Cultura 01/03/2017 às 20:55


 Casa da Rabeca, em Olinda, realiza encontro das agremiações. Cerca de 40 grupos passam pelo espaço na segunda-feira de carnaval.

Ao todo, 40 maracatus de baque solto, seis caboclinhos e um bloco de caravana passarão pelo 13º Carnaval Mesclado da Casa da Rabeca, em Olinda, nesta segunda-feira (27). Cores vibrantes, versos e chão de terra batida mantêm a tradição da cultura nordestina, que passa de pai para filho. O polo marca a resistência de uma arte que luta para abrilhantar ainda mais o carnaval pernambucano.

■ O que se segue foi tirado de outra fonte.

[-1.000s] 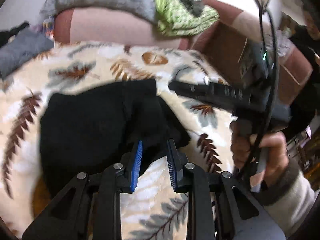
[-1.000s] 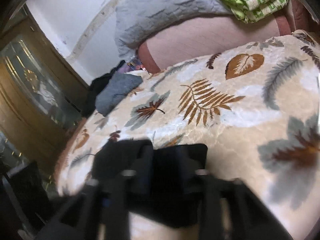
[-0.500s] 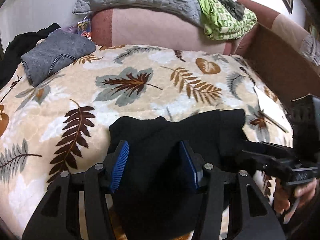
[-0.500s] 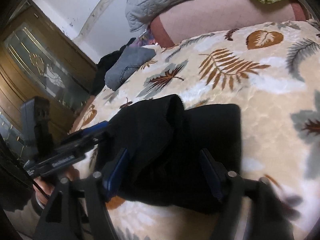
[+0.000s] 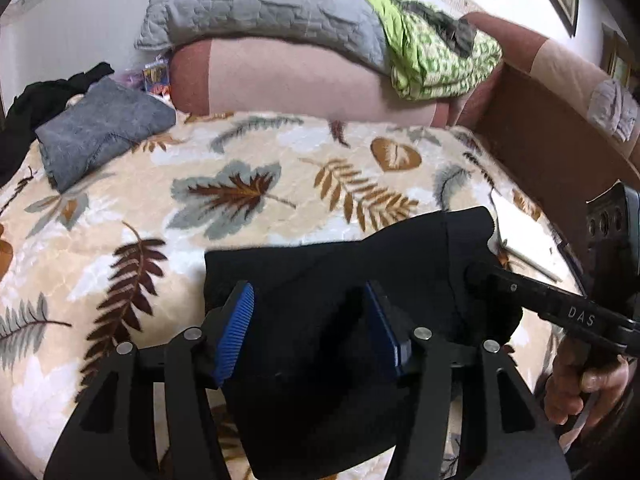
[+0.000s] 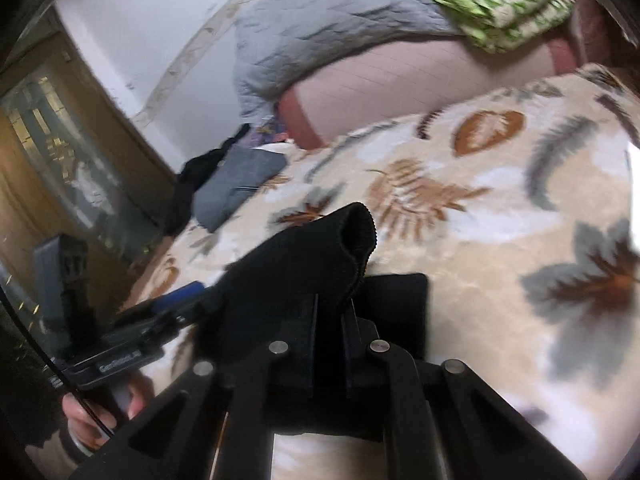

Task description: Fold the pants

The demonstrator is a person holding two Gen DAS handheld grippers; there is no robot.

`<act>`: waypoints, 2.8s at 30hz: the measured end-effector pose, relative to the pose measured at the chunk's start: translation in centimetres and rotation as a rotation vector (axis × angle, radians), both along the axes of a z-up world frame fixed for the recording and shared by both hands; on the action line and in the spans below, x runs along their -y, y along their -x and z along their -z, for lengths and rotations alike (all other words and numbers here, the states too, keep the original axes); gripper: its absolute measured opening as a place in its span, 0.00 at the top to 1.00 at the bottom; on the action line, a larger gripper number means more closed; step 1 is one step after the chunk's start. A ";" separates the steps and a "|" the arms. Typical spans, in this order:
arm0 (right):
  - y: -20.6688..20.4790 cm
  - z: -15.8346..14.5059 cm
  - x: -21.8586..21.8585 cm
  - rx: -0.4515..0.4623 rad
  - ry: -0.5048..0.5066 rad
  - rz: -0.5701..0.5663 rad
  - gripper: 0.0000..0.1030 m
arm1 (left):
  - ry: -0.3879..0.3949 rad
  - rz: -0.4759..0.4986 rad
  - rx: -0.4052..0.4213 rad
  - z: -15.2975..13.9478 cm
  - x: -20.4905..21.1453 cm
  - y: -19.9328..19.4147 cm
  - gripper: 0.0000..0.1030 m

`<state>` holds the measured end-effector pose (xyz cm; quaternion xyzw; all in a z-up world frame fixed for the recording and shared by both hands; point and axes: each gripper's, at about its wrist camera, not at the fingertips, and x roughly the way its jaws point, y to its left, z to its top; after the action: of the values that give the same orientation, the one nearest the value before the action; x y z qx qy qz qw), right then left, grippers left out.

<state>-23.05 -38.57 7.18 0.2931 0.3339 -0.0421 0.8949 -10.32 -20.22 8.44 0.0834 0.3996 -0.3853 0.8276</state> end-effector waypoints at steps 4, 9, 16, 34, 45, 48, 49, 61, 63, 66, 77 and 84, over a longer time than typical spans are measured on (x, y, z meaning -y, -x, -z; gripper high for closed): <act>-0.7 2.1 0.3 -0.059 -0.008 0.002 0.92 | -0.044 -0.019 -0.017 2.1 0.6 0.1 0.46; -0.4 1.1 0.2 -0.074 0.092 0.037 0.74 | -0.055 -0.024 -0.005 2.3 0.6 0.2 0.46; 0.5 -1.7 0.2 -0.002 0.097 0.028 0.74 | -0.049 -0.047 0.011 0.9 0.4 -0.4 0.41; -6.0 2.0 -1.1 -0.136 0.098 -0.031 0.77 | -0.101 -0.078 0.012 2.7 2.0 -2.5 0.32; -4.6 2.1 -0.4 -0.129 0.012 -0.020 0.76 | -0.098 -0.093 -0.001 3.7 2.4 -2.9 0.22; -2.6 0.8 -1.4 -0.117 0.056 -0.045 0.64 | -0.089 -0.095 -0.006 2.9 1.5 -2.2 0.22; -2.0 0.6 -1.7 -0.113 0.067 -0.052 0.60 | -0.081 -0.089 -0.005 2.6 1.1 -1.8 0.22; 2.5 1.9 -3.9 -0.129 0.225 -0.038 0.58 | -0.105 -0.099 0.030 4.1 -0.3 1.6 0.22; 2.9 1.9 -3.4 -0.099 0.195 -0.026 0.58 | -0.094 -0.115 0.013 4.0 -0.5 1.5 0.22; 3.6 1.3 -3.0 -0.057 0.195 -0.002 0.57 | -0.108 -0.129 -0.001 3.4 -0.9 1.8 0.22; 2.8 2.5 -3.7 -0.186 0.198 -0.044 0.46 | -0.120 -0.170 -0.002 2.7 -1.9 3.1 0.22; 5.3 -1.8 -4.6 -0.071 0.240 0.003 0.41 | -0.119 -0.187 -0.012 1.8 -1.7 3.7 0.22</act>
<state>-28.37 -33.92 8.97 0.1826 0.3576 -0.0933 0.9111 -14.06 -18.49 6.63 0.0921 0.4328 -0.2825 0.8511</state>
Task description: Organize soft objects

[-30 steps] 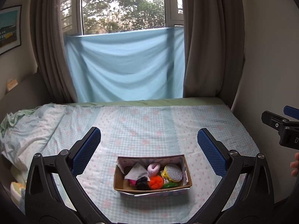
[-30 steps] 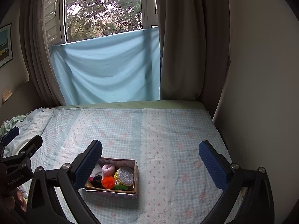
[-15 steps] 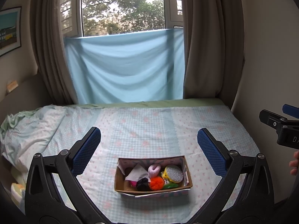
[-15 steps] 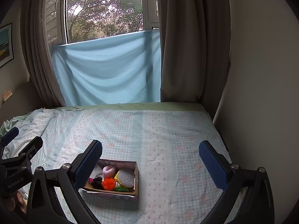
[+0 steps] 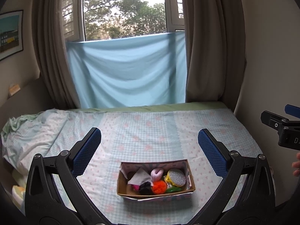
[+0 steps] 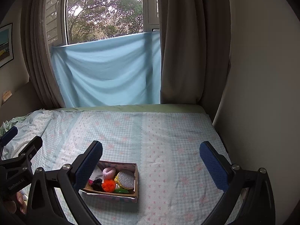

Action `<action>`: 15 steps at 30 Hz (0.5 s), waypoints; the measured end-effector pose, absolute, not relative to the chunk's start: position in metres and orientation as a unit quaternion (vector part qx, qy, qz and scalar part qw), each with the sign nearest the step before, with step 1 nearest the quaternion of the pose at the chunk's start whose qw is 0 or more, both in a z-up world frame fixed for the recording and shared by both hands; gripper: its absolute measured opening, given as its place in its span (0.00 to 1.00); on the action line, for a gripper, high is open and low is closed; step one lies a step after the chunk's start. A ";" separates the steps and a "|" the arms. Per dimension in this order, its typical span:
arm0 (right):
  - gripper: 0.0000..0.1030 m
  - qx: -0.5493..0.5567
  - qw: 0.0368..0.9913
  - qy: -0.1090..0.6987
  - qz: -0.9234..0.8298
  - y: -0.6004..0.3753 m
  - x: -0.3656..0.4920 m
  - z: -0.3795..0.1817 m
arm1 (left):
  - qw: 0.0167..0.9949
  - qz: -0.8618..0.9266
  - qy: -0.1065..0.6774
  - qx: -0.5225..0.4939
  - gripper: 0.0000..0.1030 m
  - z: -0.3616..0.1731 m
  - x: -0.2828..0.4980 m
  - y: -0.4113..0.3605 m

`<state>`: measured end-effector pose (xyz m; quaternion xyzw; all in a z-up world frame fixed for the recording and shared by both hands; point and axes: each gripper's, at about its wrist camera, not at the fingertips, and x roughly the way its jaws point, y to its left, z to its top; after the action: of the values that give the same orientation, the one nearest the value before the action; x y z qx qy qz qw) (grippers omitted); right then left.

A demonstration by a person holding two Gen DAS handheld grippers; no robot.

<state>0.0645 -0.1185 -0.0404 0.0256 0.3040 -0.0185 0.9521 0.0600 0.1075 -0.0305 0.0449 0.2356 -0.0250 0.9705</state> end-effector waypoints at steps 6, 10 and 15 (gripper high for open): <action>1.00 0.026 0.952 0.304 -0.018 -0.117 0.067 -0.039 | 0.978 -0.010 0.203 0.055 1.00 -0.026 0.054 0.107; 1.00 0.025 0.952 0.305 -0.017 -0.117 0.070 -0.039 | 0.979 -0.016 0.200 0.047 1.00 -0.026 0.056 0.110; 1.00 0.025 0.950 0.309 -0.017 -0.118 0.073 -0.040 | 0.978 -0.010 0.204 0.039 1.00 -0.030 0.060 0.113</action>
<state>0.0726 -0.1178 -0.0405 0.0246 0.3093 -0.0173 0.9505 0.0603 0.1129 -0.0296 0.0386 0.2044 -0.0101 0.9781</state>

Filho de mestre e caboclo de lança do Caboclinho dos Coités, aos 29 anos, Josué da Silva ensina a arte para o filho de 6 anos, Luiz. Para ele, o futuro da cultura está nos pequenos. "Tenho três filhos no caboclinho. Eu sou pedreiro, mas me realizo mesmo no carnaval. Ensino isso para os meus filhos. Eles são a garantia de que essa cultura não vai acabar". Ornamentados, eles viajam três horas, de Tracunhaém para Olinda, para uma apresentação de 20 minutos. "É importante vir. Temos que vir para sermos lembrados", completa.
 
Eduardo de Santo é conhecido como Mano. O mestre dos caboclos de lança do Maracatu Leão das Cordilheiras, de Araçoiba, é responsável por fazer todos os trajes usados pelos companheiros. Agricultor, diz que é preciso muita paixão pelo que faz para manter viva essa tradição. "Somos cortadores de cana, ganhamos pouco, nossa vida é difícil, mas tiramos alegria no amor pelo que fazemos. Essa cultura está acabando, mas, se depender de mim, não vou deixar ela acabar. É nosso orgulho", desabafa.
 
O amor é tanto pela arte que para mestre Dino, do Maracatu Leão das Cordilheiras, o carnaval não tem graça se não tiver o maracatu. "Não tem explicação. O carnaval só começa para mim quando eu me apresento. É uma alegria imensa".
 
Mesclando frevo com batida de maracatu de baque solto, o Bloco Caravana Andaluza, de Tracunhaém, é o único no estado, segundo eles, a apresentar esse tipo de arte. "Veio do meu avô, Francisco de Souza. Quando ele se foi, reunimos filhos e netos para não deixar nossa tradição morrer com ele", conta Valdilene Souza. No bloco, passistas de frevo se apresentam ao lado de crianças vestidas de caboclo de lança. "Ao todo, somos 63 integrantes. Somos essa mistura das tradições do nosso estado", completa.